SA S500 server unreachable and not communicating

Products

Security Analytics

Issue/Introduction

An S500 may be found unexpectedly down and not responding. It may come up for a short period of time and then become unresponsive in a few minutes. Connecting a USB serial cable to the console allows the user to see the console. Messages may be seen like:

2022-06-06T02:51:02-04:00 hostname_here kernel: : [16000412.476274] mce: [Hardware Error]: Machine check events logged
2022-06-06T02:51:04-04:00 hostname_here kernel: : [16000414.726654] EDAC MC1: 8 CE memory read error on CPU_SrcID#1_Ha#0_Chan#2_DIMM#1 (channel:2 slot:1 page:0x348efd9 offset:0xb80 grain:32 syndrome:0x0 - OVERFLOW area:DRAM err_code:0001:0093 socket:1 ha:0 channel_mask:4 rank:5)

The keywords in these lines is Hardware, memory and DIMM.

This does not apply to Dell hardware.

Environment

Security Analytics running on the S500 hardware.

Cause

The memory DIMMs are failing and the application accesses the failed banks and crashes. Once the system is powered up again, it will crash again at some point.

Resolution

To determine if this is the problem you are seeing, look for the keyword DIMM in /var/log/messages. For example, as root run "grep DIMM /var/log/messages". For the best chance of getting a CSR from the system before it shuts down again, shut down the Security Analytics application as root with "scotus stop". You can collect a CSR from the command line by running csr.sh. The CSR will be collected and stored in /home/csr. Copy the .bz2 file to your desktop and attach it to your support case.

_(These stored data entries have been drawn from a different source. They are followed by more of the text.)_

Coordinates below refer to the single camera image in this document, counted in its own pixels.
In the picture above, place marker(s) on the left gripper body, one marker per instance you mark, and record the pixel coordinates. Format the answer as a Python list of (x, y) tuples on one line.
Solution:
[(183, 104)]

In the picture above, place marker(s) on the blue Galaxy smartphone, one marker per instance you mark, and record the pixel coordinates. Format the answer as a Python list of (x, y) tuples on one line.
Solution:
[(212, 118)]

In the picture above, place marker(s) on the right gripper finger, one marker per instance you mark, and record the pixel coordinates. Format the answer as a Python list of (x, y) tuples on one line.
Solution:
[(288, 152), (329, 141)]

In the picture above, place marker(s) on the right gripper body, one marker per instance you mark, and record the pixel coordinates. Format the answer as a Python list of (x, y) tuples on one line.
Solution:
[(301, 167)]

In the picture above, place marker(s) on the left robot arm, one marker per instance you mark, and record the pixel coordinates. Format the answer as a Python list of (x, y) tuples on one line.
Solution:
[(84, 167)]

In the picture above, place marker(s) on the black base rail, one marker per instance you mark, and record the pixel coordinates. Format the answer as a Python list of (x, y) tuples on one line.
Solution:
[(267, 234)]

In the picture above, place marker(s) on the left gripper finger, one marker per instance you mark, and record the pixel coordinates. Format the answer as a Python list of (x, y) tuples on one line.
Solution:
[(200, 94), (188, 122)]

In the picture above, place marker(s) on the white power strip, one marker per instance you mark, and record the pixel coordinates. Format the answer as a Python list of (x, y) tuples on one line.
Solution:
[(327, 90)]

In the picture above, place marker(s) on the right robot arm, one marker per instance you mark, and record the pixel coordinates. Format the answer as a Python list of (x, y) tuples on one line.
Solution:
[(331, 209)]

Sample messages from /var/log/messages

2022-06-06T02:51:02-04:00 hostname kernel: : [16000412.476274] mce: [Hardware Error]: Machine check events logged
2022-06-06T02:51:04-04:00 hostname kernel: : [16000414.726654] EDAC MC1: 8 CE memory read error on CPU_SrcID#1_Ha#0_Chan#2_DIMM#1 (channel:2 slot:1 page:0x348efd9 offset:0xb80 grain:32 syndrome:0x0 - OVERFLOW area:DRAM err_code:0001:0093 socket:1 ha:0 channel_mask:4 rank:5)

If there are failed DIMM(s), then they will need to be replaced. To replace the failed DIMMs, you will need to power down the system, if it is not already down. Remove all data and power cables in the rear of the appliance. Be sure they are labeled in a way that you will know where to replace them once the system is ready to power up. Slide the chassis forward. Then follow the instructions below.

To access the DIMMS:

Lift the two blue tabs on each side of the computer chassis top to unlock a small hinged lid.
Open the lid that covers the fans, folding it forward.
There is a blue tab on the right side that needs to be pulled up to release the large cover.
Push the large cover back, lift it, and set it aside.
There are silkscreen labels on the motherboard with the DIMM bank IDs. The DIMM banks are labeled A through H and each bank has slots 1, 2 and 3. Support will let you know which DIMMs to replace.
There is a clear plastic cover that next needs to be removed. This covers the DIMMs A, B, C and D. E, F, G, and H are under the PCI card riser. For banks A-D lift the clear cover. For banks E-H lift the PCI riser in the back of the chassis.

Reverse the process to replace the covers. There are two plastic tabs in the side rails which need to be pulled forward to release the rail locks.